ACTIVITY >> Given the listing below, write out exactly the lines starting with the line that has "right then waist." and going on through the line that has "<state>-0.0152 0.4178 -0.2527", both kept.

*** Opening GIVEN INFORMATION ***

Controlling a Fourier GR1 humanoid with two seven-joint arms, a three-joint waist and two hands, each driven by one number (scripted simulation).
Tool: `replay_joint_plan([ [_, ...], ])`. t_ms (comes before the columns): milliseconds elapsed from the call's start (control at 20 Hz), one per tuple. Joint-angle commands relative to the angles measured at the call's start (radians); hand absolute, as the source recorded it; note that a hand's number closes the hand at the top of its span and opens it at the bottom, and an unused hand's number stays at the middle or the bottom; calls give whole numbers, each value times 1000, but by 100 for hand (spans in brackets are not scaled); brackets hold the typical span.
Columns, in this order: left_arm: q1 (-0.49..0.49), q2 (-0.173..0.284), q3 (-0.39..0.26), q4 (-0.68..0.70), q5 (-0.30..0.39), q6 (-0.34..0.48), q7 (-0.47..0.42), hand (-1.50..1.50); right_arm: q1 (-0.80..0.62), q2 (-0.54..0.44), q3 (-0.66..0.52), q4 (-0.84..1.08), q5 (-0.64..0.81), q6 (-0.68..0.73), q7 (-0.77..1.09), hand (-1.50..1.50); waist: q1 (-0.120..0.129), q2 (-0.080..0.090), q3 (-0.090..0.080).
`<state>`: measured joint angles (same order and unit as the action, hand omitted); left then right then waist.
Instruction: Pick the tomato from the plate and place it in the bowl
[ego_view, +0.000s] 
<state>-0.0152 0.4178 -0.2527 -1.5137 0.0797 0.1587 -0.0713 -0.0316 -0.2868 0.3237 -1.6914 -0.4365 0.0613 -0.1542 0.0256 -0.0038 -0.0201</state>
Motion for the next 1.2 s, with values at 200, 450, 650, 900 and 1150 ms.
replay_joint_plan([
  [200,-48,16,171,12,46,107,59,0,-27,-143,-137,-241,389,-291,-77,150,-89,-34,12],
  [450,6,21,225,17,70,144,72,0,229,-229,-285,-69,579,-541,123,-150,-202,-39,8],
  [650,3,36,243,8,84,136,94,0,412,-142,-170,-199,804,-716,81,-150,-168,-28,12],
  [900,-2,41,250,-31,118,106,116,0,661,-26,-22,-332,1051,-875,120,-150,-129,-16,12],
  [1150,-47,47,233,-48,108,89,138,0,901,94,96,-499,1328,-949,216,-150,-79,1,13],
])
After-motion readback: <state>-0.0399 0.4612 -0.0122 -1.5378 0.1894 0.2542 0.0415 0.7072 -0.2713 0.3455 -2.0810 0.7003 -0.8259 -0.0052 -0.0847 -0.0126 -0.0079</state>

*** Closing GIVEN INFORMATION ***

PROBLEM SOLUTION >>
`<state>`: measured joint angles (same order and unit as the action, hand omitted); left then right then waist.
Instruction: Pick the tomato from the plate and place it in the bowl
[ego_view, +0.000s] 
<state>-0.0152 0.4178 -0.2527 -1.5137 0.0797 0.1587 -0.0713 -0.0316 -0.2868 0.3237 -1.6914 -0.4365 0.0613 -0.1542 0.0256 -0.0038 -0.0201</state>

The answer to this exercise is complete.